Jivaro Family on the Banks of the Alto Maranon, 1901
11 x 14 inches, pencils and spray paint on paper, 2020
I was involved in a discussion on facebook the other day about the separation of an artist's conduct and the work made. How it is now impossible to listen to the music of Michael Jackson or watch a Woody Allen movie no matter how great you thought they were at the time. I contributed to the arguments by stating that I believe today artists are more aware of ethical responsibilities than they were just twenty years ago, that the art world has changed to a culture of accountability. That these days it's harder and less romantic to get away with behaviors that hurt or harm others. Romantic ideas about artists and the creative process are a thing of past and we now come to a consensus that seeking extremes (perhaps required for depth in one's work) and social accountability are not mutually exclusive. Artists that came up as examples in the discussion, beside Woody Alllen and Michael Jackson, included Morrisey, Sinead O'Connor, Lou Reed, and Michelle Shocked. Discussed were the cultural tendencies that would allow and foster predatory behaviors. 

So here I am today painting images of indigenous cultures who may practice female genital mutilation, men who may beat their wives and rape others, trade them like cattle and consider the domestication of girls a task like that of the domestication of wild animals. Cultures who are perpetually at war with one another, who practice infanticide, and, as in the case with the Shuar who I am introducing here, eat human meat. The Shuar (Jivaro) who live in Amazonian Ecuador are perhaps one of worst societies know to men in that respect, whose traditions are so violent and nauseating that one wonders about humanity in general. Yet, the music of the Shuar, through recordings made by field archaeologists, and perhaps because of its outlandish nature, belongs to my most listened to and appreciated music of recent. For all its misogyny and incredible high rate of female suicide the Shuar (unlike the neighboring Yanomamo who are also known for their violent existence) allow for women to become shamans. In a recording made by Isabel Aretz and Felipe Ramon y Rivera from INIDEF of Venezuela one of such shamans is heard. The sounds on the recording, the voice of the woman, are so beautiful, sweet almost, and seem highly sophisticated. Listening to Shuara shamanic cantilation you wouldn't suspect such violent context to such a beautiful song. You would't suspect it either by reading about it.

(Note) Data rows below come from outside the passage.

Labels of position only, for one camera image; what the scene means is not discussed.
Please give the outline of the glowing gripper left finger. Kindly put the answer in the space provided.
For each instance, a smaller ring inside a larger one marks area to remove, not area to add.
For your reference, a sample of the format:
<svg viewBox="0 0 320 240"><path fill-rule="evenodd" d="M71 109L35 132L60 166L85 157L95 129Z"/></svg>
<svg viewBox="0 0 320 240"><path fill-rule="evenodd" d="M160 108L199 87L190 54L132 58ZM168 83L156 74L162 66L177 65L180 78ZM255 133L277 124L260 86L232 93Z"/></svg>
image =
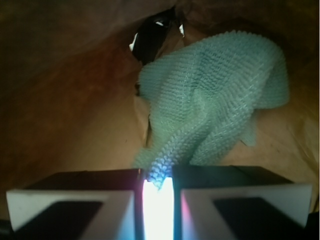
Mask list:
<svg viewBox="0 0 320 240"><path fill-rule="evenodd" d="M7 191L16 240L142 240L142 169L59 172Z"/></svg>

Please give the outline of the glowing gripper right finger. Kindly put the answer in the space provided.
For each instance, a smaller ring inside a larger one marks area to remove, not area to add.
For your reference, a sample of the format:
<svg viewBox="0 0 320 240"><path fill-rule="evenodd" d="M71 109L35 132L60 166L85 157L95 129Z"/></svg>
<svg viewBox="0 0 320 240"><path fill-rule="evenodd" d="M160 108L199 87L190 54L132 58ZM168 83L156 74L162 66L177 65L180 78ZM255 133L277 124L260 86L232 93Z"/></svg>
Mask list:
<svg viewBox="0 0 320 240"><path fill-rule="evenodd" d="M257 166L175 166L176 240L309 240L312 185Z"/></svg>

In the notes of the collection La Voz Humana compiled by Carlos Reynoso on which the recording appears, all that is discussed are tonal characteristics and rhythmic patterns. There's no mention that the Shuar beat up their wives.

Ecuador has been faring too well in terms of COVID-19 since I first reported on it a month ago. The numbers have gone up from 3,456 cases and 173 deaths reported on 4/4/20 to 31,881 cases and 1,599 deaths today (5/5/20). Since there are four Shuar recordings in the list I plan on drawing the third one on 6/6 and the fourth on 7/7 and see how the virus develops in Ecuador.